Chronic hypertension is a major risk factor for preeclampsia (PE), associated with significant maternal and neonatal morbidity. We previously demonstrated that pregnant stroke-prone spontaneously hypertensive rats (SHRSP) display a spontaneous PE-like phenotype with distinct placental, fetal, and maternal features. Here, we hypothesized that supplementation with alpha lipoic acid (ALA), a potent antioxidant, during early pregnancy could ameliorate the PE phenotype in this model.
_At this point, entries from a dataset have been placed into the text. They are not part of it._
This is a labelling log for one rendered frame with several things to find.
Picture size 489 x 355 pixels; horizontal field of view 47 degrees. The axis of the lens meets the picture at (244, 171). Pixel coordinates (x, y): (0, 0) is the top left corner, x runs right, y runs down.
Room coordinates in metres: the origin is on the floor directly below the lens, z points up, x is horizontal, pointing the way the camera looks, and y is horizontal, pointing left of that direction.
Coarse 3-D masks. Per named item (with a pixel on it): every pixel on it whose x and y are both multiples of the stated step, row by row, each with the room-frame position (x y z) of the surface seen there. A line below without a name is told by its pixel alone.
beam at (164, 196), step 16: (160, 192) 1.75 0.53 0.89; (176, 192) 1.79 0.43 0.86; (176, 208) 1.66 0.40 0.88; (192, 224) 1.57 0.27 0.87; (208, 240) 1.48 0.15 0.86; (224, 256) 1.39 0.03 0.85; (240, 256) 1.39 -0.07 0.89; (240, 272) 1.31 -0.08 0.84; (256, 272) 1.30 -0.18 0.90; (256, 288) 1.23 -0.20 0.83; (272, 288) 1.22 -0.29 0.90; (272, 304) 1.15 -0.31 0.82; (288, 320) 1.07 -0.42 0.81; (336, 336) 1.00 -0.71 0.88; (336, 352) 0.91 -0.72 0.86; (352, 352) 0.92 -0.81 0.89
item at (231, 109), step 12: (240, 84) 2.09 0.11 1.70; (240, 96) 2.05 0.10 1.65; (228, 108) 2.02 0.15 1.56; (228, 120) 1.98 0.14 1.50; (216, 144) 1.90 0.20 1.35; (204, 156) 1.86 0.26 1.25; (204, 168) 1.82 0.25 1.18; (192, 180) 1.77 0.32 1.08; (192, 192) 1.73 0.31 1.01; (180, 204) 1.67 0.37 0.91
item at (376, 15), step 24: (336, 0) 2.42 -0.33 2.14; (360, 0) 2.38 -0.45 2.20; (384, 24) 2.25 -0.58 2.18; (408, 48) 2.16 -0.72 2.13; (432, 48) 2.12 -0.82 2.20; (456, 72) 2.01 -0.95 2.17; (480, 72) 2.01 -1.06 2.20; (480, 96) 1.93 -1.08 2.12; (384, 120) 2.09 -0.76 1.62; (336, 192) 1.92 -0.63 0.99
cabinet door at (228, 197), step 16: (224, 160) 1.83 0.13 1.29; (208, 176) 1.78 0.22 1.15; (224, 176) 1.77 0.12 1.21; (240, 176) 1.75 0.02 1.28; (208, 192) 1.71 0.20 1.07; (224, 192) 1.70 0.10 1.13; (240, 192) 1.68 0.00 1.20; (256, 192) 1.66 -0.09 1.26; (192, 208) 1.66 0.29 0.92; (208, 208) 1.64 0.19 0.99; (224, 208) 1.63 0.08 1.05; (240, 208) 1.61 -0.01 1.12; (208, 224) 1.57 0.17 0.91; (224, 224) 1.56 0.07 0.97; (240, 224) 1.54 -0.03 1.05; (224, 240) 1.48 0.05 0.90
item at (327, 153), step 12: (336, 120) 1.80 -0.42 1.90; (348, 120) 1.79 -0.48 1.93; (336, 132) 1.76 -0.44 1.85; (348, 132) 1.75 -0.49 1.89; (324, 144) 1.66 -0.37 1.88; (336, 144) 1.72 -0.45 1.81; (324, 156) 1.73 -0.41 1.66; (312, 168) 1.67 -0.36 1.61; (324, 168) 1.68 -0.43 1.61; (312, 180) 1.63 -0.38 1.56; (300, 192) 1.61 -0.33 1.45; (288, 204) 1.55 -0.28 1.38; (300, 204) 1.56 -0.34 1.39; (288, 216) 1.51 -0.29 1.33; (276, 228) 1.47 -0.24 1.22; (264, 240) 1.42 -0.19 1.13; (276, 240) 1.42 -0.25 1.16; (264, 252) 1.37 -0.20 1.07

To test this hypothesis, timed pregnancies were established using 10 to 12-week-old SHRSP females (n = 19-16/group), which were assigned to two treatment groups: ALA (injected intraperitoneally with 25 mg/kg body weight ALA on gestation day (GD1, GD8, and GD12) or control, receiving saline following the same protocol. Our analysis of maternal signs showed that ALA prevented the pregnancy-dependent maternal blood pressure rise (GD14 blood pressure control 169.3 ± 19.4 mmHg vs. 146.1 ± 13.4 mmHg, p = 0.0001) and ameliorated renal function, as noted by the increased creatinine clearance and improved glomerular histology in treated dams. Treatment also improved the fetal growth restriction (FGR) phenotype, leading to increased fetal weights (ALA 2.19 ± 0.5 g vs. control 1.98 ± 0.3 g, p = 0.0074) and decreased cephalization indexes, indicating a more symmetric fetal growth pattern. This was associated with improved placental efficiency, decreased oxidative stress marker expression on GD14, and serum soluble fms-like tyrosine kinase 1 (sFlt1) levels on GD20. In conclusion, ALA supplementation mitigated maternal signs and improved placental function and fetal growth in SHRSP pregnancies, emerging as a promising therapy in pregnancies at high risk for PE.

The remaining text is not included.